Tuesday, August 11, 2009
How things change in a year
A year ago today I was finishing recruitment at Southern Miss. I remember feeling pretty good about the week on this day last year. I also remember being so happy it was over. This whole week I kept thinking if I was in Greek Life I would be doing this or that. One thing is for sure I would be working 20 hour days with no sleep. When people ask me if I miss it - I have to say yes, but then no. I miss the women and being so involved in something that you love. Being involved in social clubs/sororities was a major part of my life. I was very active my undergraduate years of college (4) and then in graduate school (2) and then a professional (4). So for 10 years the sorority type of life was a major part of me. Being a Greek Advisor was my identity for a while. I was what I did. Now a year later my life is completely different. I think it is different for the better. I am about to a mommy - the most wonderful job in the world. Being a mommy is something I have dreamed about since I played with dolls as a young girl.

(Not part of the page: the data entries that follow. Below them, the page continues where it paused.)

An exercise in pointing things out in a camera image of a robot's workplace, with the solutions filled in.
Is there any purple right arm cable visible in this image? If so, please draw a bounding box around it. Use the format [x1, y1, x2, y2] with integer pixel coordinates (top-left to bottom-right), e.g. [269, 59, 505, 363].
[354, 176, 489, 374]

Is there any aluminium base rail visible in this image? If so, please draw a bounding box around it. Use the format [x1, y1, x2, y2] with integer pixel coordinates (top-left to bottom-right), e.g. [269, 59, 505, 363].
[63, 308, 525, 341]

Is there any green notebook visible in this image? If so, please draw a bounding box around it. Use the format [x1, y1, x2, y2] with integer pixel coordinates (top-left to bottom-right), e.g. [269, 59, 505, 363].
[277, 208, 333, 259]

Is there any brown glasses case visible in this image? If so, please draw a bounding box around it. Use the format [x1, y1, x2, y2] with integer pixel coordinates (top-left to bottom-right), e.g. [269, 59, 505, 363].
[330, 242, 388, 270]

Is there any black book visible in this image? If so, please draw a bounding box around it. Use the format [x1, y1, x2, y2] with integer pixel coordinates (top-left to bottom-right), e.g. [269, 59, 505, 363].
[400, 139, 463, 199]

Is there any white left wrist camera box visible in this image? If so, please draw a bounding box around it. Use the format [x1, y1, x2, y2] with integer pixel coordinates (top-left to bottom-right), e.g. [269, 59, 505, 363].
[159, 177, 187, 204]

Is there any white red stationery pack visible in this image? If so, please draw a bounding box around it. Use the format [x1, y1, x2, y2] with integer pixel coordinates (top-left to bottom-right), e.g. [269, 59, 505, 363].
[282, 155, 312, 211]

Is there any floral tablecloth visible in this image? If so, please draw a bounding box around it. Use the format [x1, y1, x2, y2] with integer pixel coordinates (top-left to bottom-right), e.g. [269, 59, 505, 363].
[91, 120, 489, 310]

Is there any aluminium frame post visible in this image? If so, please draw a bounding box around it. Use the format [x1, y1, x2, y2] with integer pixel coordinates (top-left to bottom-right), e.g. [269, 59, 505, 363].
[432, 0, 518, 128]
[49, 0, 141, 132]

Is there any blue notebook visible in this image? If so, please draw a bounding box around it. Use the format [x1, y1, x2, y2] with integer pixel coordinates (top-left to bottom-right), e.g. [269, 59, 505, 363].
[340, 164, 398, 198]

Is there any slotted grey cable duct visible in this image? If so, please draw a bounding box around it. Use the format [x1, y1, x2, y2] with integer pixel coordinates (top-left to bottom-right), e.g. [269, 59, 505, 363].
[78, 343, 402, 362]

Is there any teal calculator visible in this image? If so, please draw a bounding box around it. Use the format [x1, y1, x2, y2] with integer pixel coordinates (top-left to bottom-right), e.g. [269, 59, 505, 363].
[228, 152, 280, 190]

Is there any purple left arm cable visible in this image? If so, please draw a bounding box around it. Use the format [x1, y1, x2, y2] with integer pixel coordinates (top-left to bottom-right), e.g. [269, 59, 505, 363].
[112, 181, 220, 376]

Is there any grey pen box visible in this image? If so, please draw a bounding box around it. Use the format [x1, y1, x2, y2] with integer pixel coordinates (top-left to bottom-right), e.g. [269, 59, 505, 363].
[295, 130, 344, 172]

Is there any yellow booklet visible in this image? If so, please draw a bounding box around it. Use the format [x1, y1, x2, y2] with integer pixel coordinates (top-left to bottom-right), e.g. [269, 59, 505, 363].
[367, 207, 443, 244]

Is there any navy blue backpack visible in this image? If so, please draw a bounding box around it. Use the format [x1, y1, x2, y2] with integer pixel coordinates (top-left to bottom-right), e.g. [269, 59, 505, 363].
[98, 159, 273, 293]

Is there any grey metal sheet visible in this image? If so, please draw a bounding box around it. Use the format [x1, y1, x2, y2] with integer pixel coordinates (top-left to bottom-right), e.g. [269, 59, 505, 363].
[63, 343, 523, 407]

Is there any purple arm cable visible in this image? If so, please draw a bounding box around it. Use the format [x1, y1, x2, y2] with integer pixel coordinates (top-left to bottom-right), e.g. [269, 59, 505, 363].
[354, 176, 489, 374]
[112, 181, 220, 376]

So even though my job isn't what defines me anymore and my job is nothing what I went to school for, I am glad I have it. I am glad my life has taken this turn. I am a happier person with out the drama and stress of sorority life. I do miss it but I also appreciate my quality time with my husband and being able to prepare for Andrew. Speaking of Andrew...he is making me very emotional these days. It has been a pretty low key pregnancy but lately the emotional roller coaster I have been on has been a fierce one. I think that has to be the reason for my nostalgia of looking back at my sorority life days. Who knows...but as I reflect on the last year and the decisions I have made and where my life is I can say I am 100% happy and content with life.